En medio del juicio oral por la Causa Cuadernos, un testimonio generó fuerte impacto en los tribunales de Comodoro Py. Julio César Silva, encargado del edificio donde vivía Cristina Fernández de Kirchner, se despegó de parte de su declaración original y denunció presiones durante su primera intervención judicial en 2018.
Ante el Tribunal Oral, el portero negó haber afirmado que el exsecretario privado Daniel Muñoz ingresaba con frecuencia al edificio con bolsos y valijas. “La parte que dice que Muñoz venía de 2007 a 2010 con bolsos y valijas, eso yo no lo dije”, sostuvo. Sin embargo, reconoció que firmó aquel testimonio y admitió que incurrió en “un delito” al hacerlo sin leerlo completo ni estar de acuerdo con su contenido.
Silva describió un contexto de fuerte vulnerabilidad emocional durante aquella declaración. “No me sentía bien. Cuando me decían las cosas me las repetían montones de veces y volvían para atrás y me repetían lo mismo. Entonces yo ahí no sentía que lo que respondía estaba bien”, relató ante los jueces.

Aunque negó el carácter sistemático de los ingresos atribuidos a Muñoz, sí reconoció haberlo visto con bolsos en situaciones puntuales. “Cantidades de bolsos, eso sí, no señor”, aclaró, marcando distancia con la versión incorporada en el expediente.

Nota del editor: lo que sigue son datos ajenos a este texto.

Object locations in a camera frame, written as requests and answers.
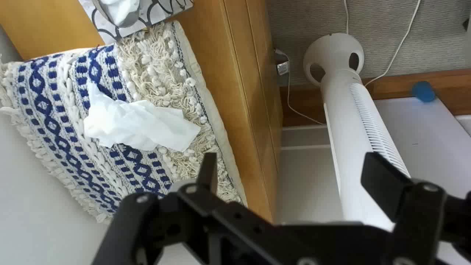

“No me olvide que tengo dos hijas”
El momento más sensible de su declaración llegó cuando describió el trato que recibió durante su primera comparecencia ante la Justicia. Según contó, se sintió sometido a un interrogatorio más que a una testimonial. “Me llamaron para que diera una testimonial y en ese momento yo estuve en un interrogatorio”, expresó.
En ese contexto, recordó una frase que lo afectó especialmente: “Me dijeron que yo tenía dos hijas y que tenía que decir todo lo que me preguntaran”. Consultado sobre si interpretó esa situación como una amenaza, respondió sin dudar: “Sí, me puse mal”.
Sus dichos apuntan directamente al modo en que se tomaron declaraciones durante la instrucción de la causa, que estuvo a cargo del fallecido juez Claudio Bonadio y del fiscal interviniente.
La causa vuelve a quedar bajo la lupa
El testimonio de Silva se suma a una serie de exposiciones recientes que vuelven a poner en discusión aspectos centrales de la investigación. En los últimos días también declaró el periodista Diego Cabot, quien entregó los cuadernos atribuidos al chofer Oscar Centeno y realizó la denuncia inicial.
Durante una extensa audiencia, Cabot respondió preguntas de todas las partes y habló por primera vez en el juicio sobre los cuadernos originales que conserva el Tribunal Oral Federal N°7.
A partir de estas intervenciones, las defensas volvieron a insistir en posibles irregularidades en la cadena de custodia y en el manejo de la evidencia. Algunos peritajes incorporados al expediente también señalaron inconsistencias en fechas y autorías, lo que alimenta nuevas dudas sobre la solidez de parte de las pruebas.
En ese escenario, la declaración de Silva no solo debilita un tramo del relato acusatorio, sino que también instala un debate más amplio sobre las condiciones en las que se construyeron testimonios clave en una de las causas judiciales más resonantes de los últimos años.